18. Bölüm

PSİKOPAT 16. BÖLÜM

Dilan🖤🌛
dilan234

Yiğit gitti, ben kaldım konferans salonunun tam ortasında. Sadece ben, kendi sessizliğimi dinledim. Yere çöktüm, ve ağlamaya başladım. Sadece ağladım, sadece ağladım.

Ağlamaktan sonra, Alaz'ın yanına gittim. Yiğit'in nerede olduğunu soracaktım ona. Belki biliyordu. Alaz, basketbol sahasında maç yapıyordu.

Alaz'a seslendim. " Alaz !"

Duymadı, tekrar seslendim. " Alaz !"

Başını sessin geldiği tarafa doğru, çevirdi. Yani bana doğru çevirdi. Anlamaz gözler ile bana baktı. Efendim demek istiyordu gözleri sanki....
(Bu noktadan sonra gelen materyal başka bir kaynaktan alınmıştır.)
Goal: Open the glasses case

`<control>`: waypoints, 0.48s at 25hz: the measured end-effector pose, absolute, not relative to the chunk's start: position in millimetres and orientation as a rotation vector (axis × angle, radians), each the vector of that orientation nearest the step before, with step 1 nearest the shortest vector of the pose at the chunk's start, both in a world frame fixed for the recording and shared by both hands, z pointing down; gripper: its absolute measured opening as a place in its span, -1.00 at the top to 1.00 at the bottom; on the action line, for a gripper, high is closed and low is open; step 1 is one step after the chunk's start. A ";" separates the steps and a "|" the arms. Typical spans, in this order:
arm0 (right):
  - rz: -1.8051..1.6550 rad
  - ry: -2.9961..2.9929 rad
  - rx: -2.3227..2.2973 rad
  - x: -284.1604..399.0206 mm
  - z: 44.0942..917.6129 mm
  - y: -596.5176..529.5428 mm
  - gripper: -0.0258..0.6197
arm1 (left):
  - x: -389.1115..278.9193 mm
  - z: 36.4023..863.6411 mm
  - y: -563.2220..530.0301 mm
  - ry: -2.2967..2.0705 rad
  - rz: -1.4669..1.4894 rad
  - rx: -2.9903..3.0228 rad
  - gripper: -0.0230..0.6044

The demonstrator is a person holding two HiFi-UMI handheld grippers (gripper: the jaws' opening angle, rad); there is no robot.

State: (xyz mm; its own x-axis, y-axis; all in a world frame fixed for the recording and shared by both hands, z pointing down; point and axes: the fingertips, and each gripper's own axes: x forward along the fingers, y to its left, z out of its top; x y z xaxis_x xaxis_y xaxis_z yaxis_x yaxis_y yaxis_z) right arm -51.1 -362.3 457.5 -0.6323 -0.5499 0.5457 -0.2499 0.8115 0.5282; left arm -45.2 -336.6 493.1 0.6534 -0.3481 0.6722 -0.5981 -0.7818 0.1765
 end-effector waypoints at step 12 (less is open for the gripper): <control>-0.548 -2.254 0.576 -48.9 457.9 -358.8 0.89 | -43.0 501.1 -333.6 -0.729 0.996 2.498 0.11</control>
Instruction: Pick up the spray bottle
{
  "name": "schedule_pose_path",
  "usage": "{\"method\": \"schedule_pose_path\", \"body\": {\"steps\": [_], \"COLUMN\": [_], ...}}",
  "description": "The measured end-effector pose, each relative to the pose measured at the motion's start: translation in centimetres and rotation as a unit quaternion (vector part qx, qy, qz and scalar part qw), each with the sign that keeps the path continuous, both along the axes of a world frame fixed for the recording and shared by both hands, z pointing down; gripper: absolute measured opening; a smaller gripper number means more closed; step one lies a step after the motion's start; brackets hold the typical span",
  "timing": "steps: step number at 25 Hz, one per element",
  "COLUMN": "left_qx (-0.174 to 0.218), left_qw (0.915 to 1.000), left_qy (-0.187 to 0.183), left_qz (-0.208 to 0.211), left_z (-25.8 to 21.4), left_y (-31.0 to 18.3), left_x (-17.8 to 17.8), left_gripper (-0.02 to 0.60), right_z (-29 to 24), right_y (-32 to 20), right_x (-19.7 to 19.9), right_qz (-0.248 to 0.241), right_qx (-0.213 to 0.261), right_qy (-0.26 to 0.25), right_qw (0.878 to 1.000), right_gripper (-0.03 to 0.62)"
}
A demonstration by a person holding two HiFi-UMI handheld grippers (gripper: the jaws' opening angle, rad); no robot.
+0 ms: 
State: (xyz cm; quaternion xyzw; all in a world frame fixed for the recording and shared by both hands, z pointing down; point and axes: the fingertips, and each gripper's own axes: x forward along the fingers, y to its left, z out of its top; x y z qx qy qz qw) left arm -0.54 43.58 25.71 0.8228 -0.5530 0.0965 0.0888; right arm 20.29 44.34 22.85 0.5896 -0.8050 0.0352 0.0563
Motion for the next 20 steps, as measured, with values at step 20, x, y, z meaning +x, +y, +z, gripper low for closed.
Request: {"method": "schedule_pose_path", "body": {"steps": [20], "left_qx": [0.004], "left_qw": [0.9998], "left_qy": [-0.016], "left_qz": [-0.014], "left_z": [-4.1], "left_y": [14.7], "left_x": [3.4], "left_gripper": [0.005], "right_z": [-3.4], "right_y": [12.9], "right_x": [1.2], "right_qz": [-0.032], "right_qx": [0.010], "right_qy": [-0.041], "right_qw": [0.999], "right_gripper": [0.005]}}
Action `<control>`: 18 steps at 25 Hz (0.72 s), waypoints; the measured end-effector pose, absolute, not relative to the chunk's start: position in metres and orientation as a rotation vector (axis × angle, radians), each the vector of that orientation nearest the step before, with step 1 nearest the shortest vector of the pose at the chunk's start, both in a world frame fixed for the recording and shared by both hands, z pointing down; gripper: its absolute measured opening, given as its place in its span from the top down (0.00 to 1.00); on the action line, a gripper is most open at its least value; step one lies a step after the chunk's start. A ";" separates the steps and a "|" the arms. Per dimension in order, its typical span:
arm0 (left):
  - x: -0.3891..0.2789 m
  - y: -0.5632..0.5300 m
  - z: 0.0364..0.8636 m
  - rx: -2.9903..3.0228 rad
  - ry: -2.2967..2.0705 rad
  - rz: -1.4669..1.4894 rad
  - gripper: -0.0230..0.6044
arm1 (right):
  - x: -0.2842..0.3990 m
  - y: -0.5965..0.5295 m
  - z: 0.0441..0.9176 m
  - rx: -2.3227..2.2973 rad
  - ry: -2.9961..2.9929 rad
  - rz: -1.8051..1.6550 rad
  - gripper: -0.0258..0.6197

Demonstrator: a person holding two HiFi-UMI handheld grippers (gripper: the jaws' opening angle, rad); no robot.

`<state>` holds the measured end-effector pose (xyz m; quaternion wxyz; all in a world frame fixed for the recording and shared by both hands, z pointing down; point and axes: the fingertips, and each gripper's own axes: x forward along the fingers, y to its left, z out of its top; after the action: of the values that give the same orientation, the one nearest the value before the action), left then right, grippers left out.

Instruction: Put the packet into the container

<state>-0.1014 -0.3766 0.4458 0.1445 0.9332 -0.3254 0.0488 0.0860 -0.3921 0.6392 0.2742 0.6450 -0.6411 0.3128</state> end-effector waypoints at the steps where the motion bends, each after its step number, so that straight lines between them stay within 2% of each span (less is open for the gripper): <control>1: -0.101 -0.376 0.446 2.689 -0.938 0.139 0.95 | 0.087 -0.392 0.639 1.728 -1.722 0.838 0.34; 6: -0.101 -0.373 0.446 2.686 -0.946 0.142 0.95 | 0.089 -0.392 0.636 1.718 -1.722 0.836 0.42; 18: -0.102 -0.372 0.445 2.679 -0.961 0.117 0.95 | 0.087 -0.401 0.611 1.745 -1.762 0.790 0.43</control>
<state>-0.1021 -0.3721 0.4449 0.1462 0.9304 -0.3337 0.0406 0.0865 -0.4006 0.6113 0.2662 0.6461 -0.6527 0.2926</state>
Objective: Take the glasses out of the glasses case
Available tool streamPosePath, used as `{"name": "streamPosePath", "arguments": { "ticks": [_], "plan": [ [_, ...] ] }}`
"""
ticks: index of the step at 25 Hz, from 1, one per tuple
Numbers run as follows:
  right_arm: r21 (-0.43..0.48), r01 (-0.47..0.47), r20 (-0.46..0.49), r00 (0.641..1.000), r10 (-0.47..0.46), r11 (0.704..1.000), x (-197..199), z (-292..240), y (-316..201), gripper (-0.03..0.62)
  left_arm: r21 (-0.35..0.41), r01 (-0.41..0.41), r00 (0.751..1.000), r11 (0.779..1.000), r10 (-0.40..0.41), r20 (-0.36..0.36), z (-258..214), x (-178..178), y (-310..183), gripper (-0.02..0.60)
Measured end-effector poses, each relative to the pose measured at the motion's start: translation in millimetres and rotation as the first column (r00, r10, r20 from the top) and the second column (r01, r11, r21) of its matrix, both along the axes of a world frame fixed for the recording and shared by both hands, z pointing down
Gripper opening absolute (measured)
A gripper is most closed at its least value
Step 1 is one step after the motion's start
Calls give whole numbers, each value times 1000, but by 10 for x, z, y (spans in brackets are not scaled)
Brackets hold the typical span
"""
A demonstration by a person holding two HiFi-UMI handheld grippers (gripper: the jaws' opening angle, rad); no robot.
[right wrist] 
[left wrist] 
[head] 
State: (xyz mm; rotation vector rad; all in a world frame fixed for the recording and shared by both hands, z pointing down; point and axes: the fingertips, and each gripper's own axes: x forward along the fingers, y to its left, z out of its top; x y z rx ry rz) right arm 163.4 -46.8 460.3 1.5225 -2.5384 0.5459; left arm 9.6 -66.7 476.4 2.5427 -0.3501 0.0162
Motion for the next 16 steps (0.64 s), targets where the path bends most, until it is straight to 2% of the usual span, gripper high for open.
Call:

" Bir gelir misin ?" Başını tamam demek anlamıyla salladı. Koşarak, yanıma doğru yaklaştı.

" Efendim ?"

Korku ile sormaya başladım. " Yiğit, nerede biliyor musun ?"

Sinirle sırıttı. " Ne istiyorsun ondan hala ? Yetmedi mi üzdün işte ?"

Gözlerim doluydu. " Bilmiyorsun..."

Eli ile, ufacık bir şekilde beni sarsttı.

" Bara gitti. Kaan'ın barına."

Kahrolmuş bir ifadeyle ona baktım. Ve anlamaz gözlerle. Kaan gitmemiş miydi ?

" Ne.... Kaan.... Gitmemiş miydi?" Dedim şaşkın sözlerle.

" Git ve öğren, ona bir şey olmasını istemezsin herhalde..."

Başımı evet anlamında salladım, salondan hızlıca koşarak çıktım. Ellerim ve ayaklarım titriyordu. Çantamı bile düzenlemeden çıktım oradan son kez. Ağlayarak, taksi'ye bindim. Kaan'ın barına sonunda gelmiştim. Arabadan çıkıp, hemen bara girdim. Hala ağlıyordum, bardan ses gelmiyordu.

Yavaşça içeri girdim, etrafıma bakındım. Ta ki yerde ki Naz'ın ve Duru'nun cesedini görene kadar. Ellerim ve ayaklarım titriyordu, ellerim ile ağzımı kapattım. Naz'ın ve Duru'nun yüz hatlarını inceledim. Her bir parçasını. Ağlamaktan gözlerim şişmişti. Önümde Pelda'yı gördüm.

" Sana acı çektirmek, bu kadar kolay mıydı Toprak ?"

Onu görünce, şoka girdim.

" Noluyor burada ?" Sonra bilincimi kaybettim, gözlerim kapandı. Kendime Geldiğimde karşımda tonlarca polis gördüm, önümde hala Naz ve Duru vardı. İçim kelepçe'nin soğukluğundan ürpermişti sanki. Sanki bu anı önceden de yaşamıştım. Düşünmeye çalışmıştım. Şu sarı saçlı kız, Hah Duru'nun ölümününde de bunu yaşamıştım. Ama tek bir sorun vardı. Ben niye buradaydım ? Önümde niye Duru ve Naz vardı ?

" Napıyorsunuz ?" Dedim titreyen ve korku dolu sesim ile.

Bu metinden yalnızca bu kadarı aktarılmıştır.